We left off yesterday at the point that the concentration of political power and organized corruption cannot be divided because they are both part of the very essence of the system. The mafia state has a distinct advantage over traditional mafias. Whereas the latter must reach their goals either by blackmail or by intimidation, a mafia state by definition has the power of the state behind it. Therefore it can “adjust” laws according to its needs. In brief, the “organized upperworld” makes its own illegal activities quasi-legal. Acquiring ill-gotten riches no longer must be hidden.
The new mafia state is different in this respect from both the Horthy regime and the Soviet system. The Hungarian ruling elite between the two world wars didn’t want to change the “economic elite”–with the notable exception of the expropriation of Jewish property in its last phase; it only wanted to enrich the already existing Christian middle class. In the Soviet Union the communists nationalized all private property. Both decisions were merely political decisions fairly uniformly applied. The situation is different in a mafia state. Instead of a uniform political will, decisions are individual and random. “What they like they take.”
As for the comparisons between Hungary’s mafia state and that of the former Soviet Union and its successor states, although the final result is the same, the road to it is different. In Russia and elsewhere east of Hungary the members of the former party elite managed to “privatize” state property. In Hungary economic power ended up for the most part in the hands of technocrats. In Russia the few non-apparatchiks who managed to get into the select circle of economic moguls were eventually sent packing or ended up in jail.

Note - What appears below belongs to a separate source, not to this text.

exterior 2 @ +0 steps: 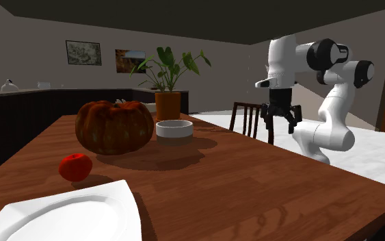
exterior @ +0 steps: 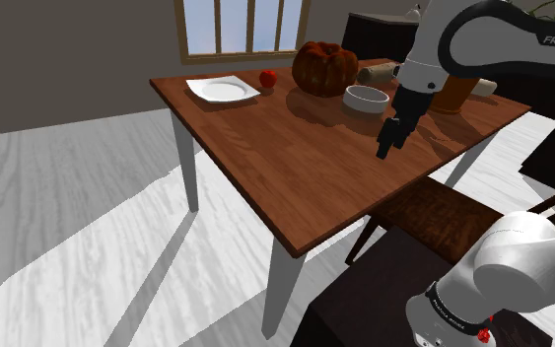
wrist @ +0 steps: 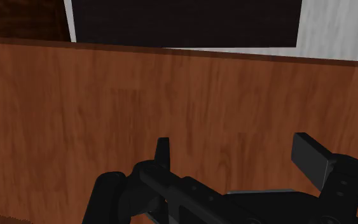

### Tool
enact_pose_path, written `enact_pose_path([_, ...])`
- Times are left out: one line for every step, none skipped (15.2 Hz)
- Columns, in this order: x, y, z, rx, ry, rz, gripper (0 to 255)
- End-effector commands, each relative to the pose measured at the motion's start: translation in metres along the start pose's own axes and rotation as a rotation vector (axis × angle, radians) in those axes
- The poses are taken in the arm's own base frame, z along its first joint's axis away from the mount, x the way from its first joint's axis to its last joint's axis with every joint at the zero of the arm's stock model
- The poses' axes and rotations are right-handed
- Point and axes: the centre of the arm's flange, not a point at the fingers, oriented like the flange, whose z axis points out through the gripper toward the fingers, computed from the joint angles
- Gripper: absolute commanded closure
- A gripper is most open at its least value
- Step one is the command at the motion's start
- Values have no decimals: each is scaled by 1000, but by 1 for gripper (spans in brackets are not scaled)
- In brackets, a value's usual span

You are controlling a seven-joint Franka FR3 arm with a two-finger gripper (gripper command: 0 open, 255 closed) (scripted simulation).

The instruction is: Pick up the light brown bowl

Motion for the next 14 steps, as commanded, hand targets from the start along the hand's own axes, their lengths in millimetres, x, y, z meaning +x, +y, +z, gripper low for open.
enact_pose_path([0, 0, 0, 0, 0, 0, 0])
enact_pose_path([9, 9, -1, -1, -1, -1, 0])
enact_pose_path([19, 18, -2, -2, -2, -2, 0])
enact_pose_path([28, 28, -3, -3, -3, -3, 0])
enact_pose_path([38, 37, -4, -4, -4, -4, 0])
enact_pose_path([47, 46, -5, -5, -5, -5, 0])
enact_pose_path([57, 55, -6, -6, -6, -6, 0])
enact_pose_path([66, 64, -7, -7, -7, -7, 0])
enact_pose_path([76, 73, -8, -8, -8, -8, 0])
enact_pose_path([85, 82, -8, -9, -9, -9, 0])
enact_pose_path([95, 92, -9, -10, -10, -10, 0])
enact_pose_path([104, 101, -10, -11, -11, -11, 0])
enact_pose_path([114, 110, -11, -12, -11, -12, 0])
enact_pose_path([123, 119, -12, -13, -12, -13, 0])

In Hungary, when Fidesz appeared, “the field” was already taken. In order to change the current state of affairs Fidesz either has to get rid of members of the economic elite or make them part of the “family” or “service nobility”. Fidesz’s misfortune is that in Hungary, as opposed to Russia and its satellites, a true democratic process had already begun. In order for Viktor Orbán to reach his final goal, the very institutions of Hungary’s fragile democracy must be eliminated. We are not at this point yet and it depends on the Hungarian voters whether Orbán can succeed or not. In Poland there was a similar attempt by the Kaczynski brothers but their attempt failed.
How is Hungary’s current political elite handling this takeover of economic power? The ideology behind the process is a “national war of independence.” The first step is trying to achieve a certain percentage of Hungarian ownership in the various business sectors. Next, the government begins to force out legitimate owners of enterprises by levying extra taxes, forbidding the construction of new malls, imposing impossible requirements to obtain a building permit, or as in the case of the French firm Suez in Pécs, by simply taking over the company by force. Often the state itself buys the foreign-owned company and after a short while the company is sold to a friend of “the family.” There have been cases (notably MOL and E.ON) where the elite at public expense purchased large blocks of stock or buy entire companies at prices way above their market value.
One of the most brazen takeovers of a business sector is the tobacconist shop tenders. This time the mafia elite decided to change the law in order to create a state monopoly by which it impoverished forty or fifty thousand small businessmen. Why did they have to deprive relatively poor mom and pop store owners of their livelihood? Because the “the family” must be continually extended outward, giving gifts to the small fry in the organized “upperworld.” By making tobacco products a monopoly, additional revenues will reach the treasury while those relatively few shops that can sell cigarettes will be owned by “clients” who will have a guaranteed income. Killing two birds with one stone.
Although it is becoming crystal clear that the selection of the future tobacconists was fraudulent, there will be no legal consequences. By now both the police and the prosecutor’s office are part of the organized “upperworld.” We already know that these cases will never reach the courts because the prosecutors announced that there is nothing to investigate.
Analysts often talk about certain Fidesz moves as irrational and self-defeating. The tobacconist shop scandal is one of the examples. Magyar thinks that, according to Fidesz logic, the creation of a monopoly and its distribution to clients is a perfectly rational move. “I can do what I want and therefore I go ahead.” Of course, not all Fidesz moves work out, and we will see whether the tobacco affair does or doesn’t hurt the party and Viktor Orbán personally. For the time being it has not. According to the latest polls Fidesz’s lead is assured. What helps the Orbán government survive these scandals are the limits the central power puts on information flow through its stranglehold on public television and radio and other media outlets.
According to Magyar, the mafia state is waging a national war of independence against its own citizens by taking away their wealth and freedom. It is eliminating the sanctity of private property. It is introducing the right to collect taxes before anyone else. It talks about Christianity but takes care of only its “adopted family”; it is cruel to those outside the charmed circle. It preaches about family but what it actually means is the family adopted by the organized “upperworld.” It heralds a society based on work when it receives its income from “protection money” taken from others. “The mafia state is a privatized form of a parasite polity which preaches work but ‘drinks’ dues. But it is no speculator. It goes for the sure thing.”